I was big into Star Wars as a kid. Long before the Mandalorian and Clone Wars, before JJ and Rian, heck, even before Jar Jar and Amidala. I watched the original movies on VHS every year on Christmas afternoon, I struggled with the SNES side scrolling games, and I played X-Wing and TIE Fighter to death.

In the mid 90s, I had my Amiga 500 (or maybe my 2000 by this point) and my dad had some generic PC. He had a CD-ROM drive in his machine, and he got LucasArts’s first CD-ROM only game, Star Wars: Rebel Assault. This game was super cool, with pre-rendered 3D flight sequences, because there was no way that computer was rendering anything more complex on its own than the original DOOM.

The trickiest part of Rebel Assault was not the spaceflight or taking down the Death Star…it was giving it enough memory to run!

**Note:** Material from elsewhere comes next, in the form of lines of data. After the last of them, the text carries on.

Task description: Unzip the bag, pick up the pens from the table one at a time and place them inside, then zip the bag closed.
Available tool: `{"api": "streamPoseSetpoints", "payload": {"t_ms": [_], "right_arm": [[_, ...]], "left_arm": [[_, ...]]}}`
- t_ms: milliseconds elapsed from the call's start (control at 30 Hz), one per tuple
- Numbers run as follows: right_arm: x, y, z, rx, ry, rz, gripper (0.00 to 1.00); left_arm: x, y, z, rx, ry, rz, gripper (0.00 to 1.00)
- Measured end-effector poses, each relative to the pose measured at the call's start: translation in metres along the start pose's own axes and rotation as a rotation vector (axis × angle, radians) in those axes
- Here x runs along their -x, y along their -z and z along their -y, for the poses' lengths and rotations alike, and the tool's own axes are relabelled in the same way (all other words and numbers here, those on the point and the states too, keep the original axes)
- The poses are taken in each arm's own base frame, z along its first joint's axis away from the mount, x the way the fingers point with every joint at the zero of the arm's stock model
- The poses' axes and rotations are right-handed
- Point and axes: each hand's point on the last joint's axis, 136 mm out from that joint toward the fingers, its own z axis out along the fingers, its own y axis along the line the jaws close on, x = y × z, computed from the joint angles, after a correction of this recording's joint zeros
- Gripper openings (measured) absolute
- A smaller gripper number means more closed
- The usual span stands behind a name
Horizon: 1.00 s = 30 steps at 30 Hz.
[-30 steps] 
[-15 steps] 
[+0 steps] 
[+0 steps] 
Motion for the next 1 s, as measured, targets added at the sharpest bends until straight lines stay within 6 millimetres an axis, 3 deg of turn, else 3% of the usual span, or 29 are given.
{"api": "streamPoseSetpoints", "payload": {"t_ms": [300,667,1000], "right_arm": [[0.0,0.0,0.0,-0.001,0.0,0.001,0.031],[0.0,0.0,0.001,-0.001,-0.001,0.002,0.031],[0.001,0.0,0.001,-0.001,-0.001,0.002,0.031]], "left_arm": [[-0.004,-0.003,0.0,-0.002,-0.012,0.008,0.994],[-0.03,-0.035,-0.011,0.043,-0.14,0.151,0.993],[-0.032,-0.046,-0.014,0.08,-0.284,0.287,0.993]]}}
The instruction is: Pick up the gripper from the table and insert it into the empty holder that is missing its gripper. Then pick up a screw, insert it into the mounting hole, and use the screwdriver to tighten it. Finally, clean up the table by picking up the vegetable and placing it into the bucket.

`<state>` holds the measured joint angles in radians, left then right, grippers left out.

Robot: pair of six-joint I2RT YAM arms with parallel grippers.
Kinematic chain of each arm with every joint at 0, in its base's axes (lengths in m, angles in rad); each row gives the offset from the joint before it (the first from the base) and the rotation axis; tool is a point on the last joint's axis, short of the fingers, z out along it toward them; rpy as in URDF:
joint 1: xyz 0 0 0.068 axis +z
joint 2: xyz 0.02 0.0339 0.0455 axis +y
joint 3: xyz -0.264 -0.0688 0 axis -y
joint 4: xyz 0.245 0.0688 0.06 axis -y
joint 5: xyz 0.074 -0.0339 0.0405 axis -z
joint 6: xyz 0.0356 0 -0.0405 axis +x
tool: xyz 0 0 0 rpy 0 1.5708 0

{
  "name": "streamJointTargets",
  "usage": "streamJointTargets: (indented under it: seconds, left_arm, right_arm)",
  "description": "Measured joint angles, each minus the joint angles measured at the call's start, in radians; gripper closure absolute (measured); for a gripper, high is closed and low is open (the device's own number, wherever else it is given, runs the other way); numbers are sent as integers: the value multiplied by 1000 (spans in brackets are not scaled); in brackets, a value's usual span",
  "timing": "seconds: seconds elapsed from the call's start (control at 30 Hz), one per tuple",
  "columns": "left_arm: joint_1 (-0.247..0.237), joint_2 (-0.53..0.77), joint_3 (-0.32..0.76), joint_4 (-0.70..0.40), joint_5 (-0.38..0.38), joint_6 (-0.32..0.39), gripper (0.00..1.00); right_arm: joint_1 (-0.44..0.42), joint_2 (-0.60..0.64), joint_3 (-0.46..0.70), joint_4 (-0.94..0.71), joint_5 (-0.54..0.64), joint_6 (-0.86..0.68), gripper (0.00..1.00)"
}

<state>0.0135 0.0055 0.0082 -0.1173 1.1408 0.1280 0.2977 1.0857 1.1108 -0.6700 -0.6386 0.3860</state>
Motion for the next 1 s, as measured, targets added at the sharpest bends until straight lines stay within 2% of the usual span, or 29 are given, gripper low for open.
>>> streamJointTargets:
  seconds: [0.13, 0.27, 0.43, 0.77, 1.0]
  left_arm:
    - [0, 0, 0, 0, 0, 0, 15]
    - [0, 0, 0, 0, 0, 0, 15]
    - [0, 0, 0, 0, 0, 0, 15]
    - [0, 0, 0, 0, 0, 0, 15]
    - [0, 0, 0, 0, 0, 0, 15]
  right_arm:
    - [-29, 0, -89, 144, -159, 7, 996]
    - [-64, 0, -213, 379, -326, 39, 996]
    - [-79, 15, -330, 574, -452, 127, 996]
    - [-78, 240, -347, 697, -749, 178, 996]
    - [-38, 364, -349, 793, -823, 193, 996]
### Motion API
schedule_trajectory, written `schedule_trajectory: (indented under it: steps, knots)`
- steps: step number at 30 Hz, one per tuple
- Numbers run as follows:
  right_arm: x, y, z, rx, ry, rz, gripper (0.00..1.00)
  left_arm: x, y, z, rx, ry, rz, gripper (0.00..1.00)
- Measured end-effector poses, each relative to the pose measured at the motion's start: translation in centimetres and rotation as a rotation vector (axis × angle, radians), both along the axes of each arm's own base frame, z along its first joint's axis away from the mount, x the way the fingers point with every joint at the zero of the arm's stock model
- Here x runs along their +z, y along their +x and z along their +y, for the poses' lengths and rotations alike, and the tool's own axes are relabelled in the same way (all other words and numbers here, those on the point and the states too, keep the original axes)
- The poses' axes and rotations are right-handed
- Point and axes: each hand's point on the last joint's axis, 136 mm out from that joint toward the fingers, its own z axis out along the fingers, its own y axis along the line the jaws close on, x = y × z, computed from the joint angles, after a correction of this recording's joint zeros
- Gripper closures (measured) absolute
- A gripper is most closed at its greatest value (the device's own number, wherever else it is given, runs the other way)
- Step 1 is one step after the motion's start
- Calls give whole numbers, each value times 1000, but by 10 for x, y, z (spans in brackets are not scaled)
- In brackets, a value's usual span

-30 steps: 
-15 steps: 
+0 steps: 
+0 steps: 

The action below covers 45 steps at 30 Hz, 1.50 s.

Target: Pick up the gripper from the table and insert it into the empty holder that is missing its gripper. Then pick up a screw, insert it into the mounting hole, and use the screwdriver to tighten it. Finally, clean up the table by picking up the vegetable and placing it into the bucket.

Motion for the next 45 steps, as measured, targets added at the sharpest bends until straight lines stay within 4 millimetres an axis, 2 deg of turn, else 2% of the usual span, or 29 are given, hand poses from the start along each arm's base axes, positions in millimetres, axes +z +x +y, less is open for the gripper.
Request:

Rebel Assault ran on DOS, and required loading and configuring the sound card driver and the CD-ROM driver, by hand, using a pair of files called CONFIG.SYS and AUTOEXEC.BAT. These files have been around since the beginning of DOS, and only truly went away with Windows ME. Even in a simple OS like MS-DOS, you need to load a bunch of stuff at the start to make it work.

My dad’s PC was a 386, and most likely it had between 4 and 16 MB of RAM. In IBM PCs back then, the first MB of memory was divided up in a special way. The first 640K was roped off for direct program and data access in a place called Conventional Memory.

Above that 640K is the Upper Memory Area, a place where the code for graphics card drivers and the BIOS lived. The original memory address boundaries and sizes of these areas are:

• A0000-CFFFF, or 196608 bytes, for the graphics card
• D0000-EFFFF, or 131072 bytes, for the graphic card ROM
• F0000-FFFFF, or 65536 bytes, for the BIOS

Go past the 1MB mark and now you’re in the High Memory Area, a special 64k segment that, along with a special hardware switch called an A20 Gate, kept older DOS programs in their original 1MB playground.

Go a little further, and now you’re in to the good stuff. The memory above 1MB+64K. Normal DOS programs can’t get in here without tools like HIMEM.SYS and EMM386.EXE, but you’re Rebel Assault, a protected mode program that can throw open the A20 Gate and get access to it all. We just…have to…get it started…

Ugh, we’re out of conventional RAM, and/or the game is slow as heck, and/or the CD-ROM or sound card are acting up. Guess it’s time…

A boot disk contains a minimal CONFIG.SYS and AUTOEXEC.BAT, tuned precisely for your hardware and the game you want to play. It also includes all the drivers you need. Since PCs of this era could not boot off of CD-ROMs, and since you didn’t want to constantly modify your hard drive’s boot files, you’ll need to break out a floppy.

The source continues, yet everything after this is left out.